Create a training set of images#
You should start by collecting a set of representative images of the objects you’d like to detect. For a first try, we recommend that you take five images for training and two for validation. You should vary the “scene” by placing different objects in the field of view for each image. You can keep the magnification fixed between the images.

Tip
Having 5 to 10 objects of each type in each image should be good enough (keep in mind that you’ll have to manually annotate all of them later!).
Organize your images into a dedicated folder named dataset on your computer. Within this folder, create a subfolder called images, and further divide it into train for training images and val for validation images. You can save your training images under train and your validation images under val. The images should be in either png, jpeg, or tif format (they should be RGB colored images).

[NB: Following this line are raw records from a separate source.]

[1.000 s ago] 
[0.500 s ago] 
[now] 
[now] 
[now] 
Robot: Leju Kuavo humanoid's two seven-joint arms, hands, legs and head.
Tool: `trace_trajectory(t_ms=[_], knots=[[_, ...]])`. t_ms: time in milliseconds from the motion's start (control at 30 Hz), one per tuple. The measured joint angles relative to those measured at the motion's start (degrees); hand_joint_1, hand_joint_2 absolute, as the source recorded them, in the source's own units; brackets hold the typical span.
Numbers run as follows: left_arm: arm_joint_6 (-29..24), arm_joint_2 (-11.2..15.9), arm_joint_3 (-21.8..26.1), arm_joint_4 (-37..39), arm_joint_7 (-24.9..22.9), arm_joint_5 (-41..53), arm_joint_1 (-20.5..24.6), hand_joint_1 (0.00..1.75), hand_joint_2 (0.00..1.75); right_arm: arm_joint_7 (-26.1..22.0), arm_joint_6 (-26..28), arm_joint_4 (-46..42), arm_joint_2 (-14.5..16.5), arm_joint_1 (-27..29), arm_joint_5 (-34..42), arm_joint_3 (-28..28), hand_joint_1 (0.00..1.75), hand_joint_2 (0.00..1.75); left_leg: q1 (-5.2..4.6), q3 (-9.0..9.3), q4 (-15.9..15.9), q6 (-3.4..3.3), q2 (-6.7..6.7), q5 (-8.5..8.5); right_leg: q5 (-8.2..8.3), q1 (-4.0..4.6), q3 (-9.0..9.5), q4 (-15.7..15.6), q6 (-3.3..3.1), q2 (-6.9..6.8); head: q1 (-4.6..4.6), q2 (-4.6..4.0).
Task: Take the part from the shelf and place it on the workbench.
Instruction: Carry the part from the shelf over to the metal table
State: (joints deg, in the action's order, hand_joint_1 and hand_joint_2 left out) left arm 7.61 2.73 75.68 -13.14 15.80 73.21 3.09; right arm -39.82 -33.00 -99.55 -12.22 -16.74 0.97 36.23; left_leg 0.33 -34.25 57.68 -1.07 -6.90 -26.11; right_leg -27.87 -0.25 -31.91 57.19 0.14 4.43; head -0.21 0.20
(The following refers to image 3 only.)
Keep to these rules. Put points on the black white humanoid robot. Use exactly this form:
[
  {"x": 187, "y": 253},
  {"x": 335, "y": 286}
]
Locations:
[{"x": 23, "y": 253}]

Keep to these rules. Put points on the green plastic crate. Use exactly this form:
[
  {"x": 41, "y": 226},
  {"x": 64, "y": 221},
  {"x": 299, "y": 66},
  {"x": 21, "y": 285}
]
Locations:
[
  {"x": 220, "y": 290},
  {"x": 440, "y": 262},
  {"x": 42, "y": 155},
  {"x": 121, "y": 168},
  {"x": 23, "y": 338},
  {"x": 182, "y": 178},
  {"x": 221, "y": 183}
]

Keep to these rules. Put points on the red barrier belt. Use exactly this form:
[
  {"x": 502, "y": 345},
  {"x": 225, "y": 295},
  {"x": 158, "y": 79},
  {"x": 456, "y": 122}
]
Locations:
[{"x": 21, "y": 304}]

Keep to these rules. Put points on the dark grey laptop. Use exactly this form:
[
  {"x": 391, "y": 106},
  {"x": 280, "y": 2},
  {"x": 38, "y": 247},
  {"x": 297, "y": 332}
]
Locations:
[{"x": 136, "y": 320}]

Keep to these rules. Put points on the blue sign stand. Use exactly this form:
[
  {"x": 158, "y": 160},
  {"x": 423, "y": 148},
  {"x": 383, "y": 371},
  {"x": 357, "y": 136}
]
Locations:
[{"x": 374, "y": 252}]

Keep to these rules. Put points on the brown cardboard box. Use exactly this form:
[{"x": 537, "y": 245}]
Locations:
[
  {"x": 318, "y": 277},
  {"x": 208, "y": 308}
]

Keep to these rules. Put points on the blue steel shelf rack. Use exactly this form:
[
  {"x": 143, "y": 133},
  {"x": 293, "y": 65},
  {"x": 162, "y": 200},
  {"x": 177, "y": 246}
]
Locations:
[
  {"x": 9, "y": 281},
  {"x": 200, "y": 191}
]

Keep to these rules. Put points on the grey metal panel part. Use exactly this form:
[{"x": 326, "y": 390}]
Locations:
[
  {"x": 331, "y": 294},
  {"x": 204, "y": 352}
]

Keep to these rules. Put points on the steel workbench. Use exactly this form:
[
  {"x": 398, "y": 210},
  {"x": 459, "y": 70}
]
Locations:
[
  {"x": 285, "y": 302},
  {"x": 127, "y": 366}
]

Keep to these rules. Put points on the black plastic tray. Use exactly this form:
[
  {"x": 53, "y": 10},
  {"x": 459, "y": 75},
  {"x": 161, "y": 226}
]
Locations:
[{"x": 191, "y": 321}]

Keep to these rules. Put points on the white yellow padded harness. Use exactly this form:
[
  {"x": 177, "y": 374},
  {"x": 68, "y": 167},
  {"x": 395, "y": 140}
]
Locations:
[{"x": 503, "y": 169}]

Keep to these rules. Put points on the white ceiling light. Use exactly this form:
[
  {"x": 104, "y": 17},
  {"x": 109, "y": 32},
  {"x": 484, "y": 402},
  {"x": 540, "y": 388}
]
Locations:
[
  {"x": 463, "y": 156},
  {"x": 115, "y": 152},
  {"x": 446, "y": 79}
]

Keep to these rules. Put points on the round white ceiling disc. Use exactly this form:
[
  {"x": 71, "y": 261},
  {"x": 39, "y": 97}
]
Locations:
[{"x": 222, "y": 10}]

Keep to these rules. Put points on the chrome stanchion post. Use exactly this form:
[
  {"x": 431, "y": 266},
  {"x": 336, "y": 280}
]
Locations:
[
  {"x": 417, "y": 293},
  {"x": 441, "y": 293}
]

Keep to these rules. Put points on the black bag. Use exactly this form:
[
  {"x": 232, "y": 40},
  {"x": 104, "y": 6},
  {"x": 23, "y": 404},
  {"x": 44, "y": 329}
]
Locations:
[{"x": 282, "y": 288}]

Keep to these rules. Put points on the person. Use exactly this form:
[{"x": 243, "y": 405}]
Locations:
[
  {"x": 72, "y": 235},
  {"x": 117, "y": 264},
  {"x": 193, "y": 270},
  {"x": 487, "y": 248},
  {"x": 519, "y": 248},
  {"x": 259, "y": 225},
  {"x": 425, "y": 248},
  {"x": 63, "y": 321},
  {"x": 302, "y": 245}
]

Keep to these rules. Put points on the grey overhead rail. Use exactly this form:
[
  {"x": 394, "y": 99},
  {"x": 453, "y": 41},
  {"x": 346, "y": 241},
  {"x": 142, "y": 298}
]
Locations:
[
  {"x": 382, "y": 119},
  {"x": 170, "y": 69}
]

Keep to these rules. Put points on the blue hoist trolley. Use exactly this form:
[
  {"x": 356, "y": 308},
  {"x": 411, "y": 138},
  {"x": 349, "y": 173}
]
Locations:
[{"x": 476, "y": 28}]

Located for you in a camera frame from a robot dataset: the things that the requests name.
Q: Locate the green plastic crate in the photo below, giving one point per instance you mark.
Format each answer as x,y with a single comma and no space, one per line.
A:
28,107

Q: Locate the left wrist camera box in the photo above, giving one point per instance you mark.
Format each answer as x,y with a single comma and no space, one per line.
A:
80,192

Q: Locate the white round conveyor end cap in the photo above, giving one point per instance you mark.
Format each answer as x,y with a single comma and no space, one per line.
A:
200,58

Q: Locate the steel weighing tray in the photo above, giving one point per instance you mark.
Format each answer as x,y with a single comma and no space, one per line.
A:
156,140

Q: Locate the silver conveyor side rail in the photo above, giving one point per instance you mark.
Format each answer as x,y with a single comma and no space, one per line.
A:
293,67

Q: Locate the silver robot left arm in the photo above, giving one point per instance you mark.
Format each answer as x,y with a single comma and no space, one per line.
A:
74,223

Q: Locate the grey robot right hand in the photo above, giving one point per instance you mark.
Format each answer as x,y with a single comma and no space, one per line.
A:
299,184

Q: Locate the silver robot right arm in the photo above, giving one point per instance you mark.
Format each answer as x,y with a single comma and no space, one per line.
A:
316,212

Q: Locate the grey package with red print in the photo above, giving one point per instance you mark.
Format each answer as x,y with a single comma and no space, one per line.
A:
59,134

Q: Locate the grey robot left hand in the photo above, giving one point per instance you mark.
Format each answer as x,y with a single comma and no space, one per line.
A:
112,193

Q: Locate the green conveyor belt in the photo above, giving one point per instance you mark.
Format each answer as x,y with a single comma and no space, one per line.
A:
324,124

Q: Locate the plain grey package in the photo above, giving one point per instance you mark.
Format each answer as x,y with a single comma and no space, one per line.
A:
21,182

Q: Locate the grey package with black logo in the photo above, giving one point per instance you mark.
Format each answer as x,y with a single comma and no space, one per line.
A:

Here’s an example of how your dataset folder structure should look:
dataset
|---- images
|---- train
|---- image_01.png
|---- image_02.png
|---- ...
|---- image_05.png
|---- val
|---- image_01.png
|---- image_02.png
Tips for acquiring a good training set
It is true that having more images in your training set generally improves performance. However, when fine-tuning a pretrained model (as we will do), we generally need much fewer images than when training a model from scratch.
You should ensure that your training set is representative of the variety of lighting, focus, magnification, background, as well as objects and object placements that the model is likely to encounter during operation.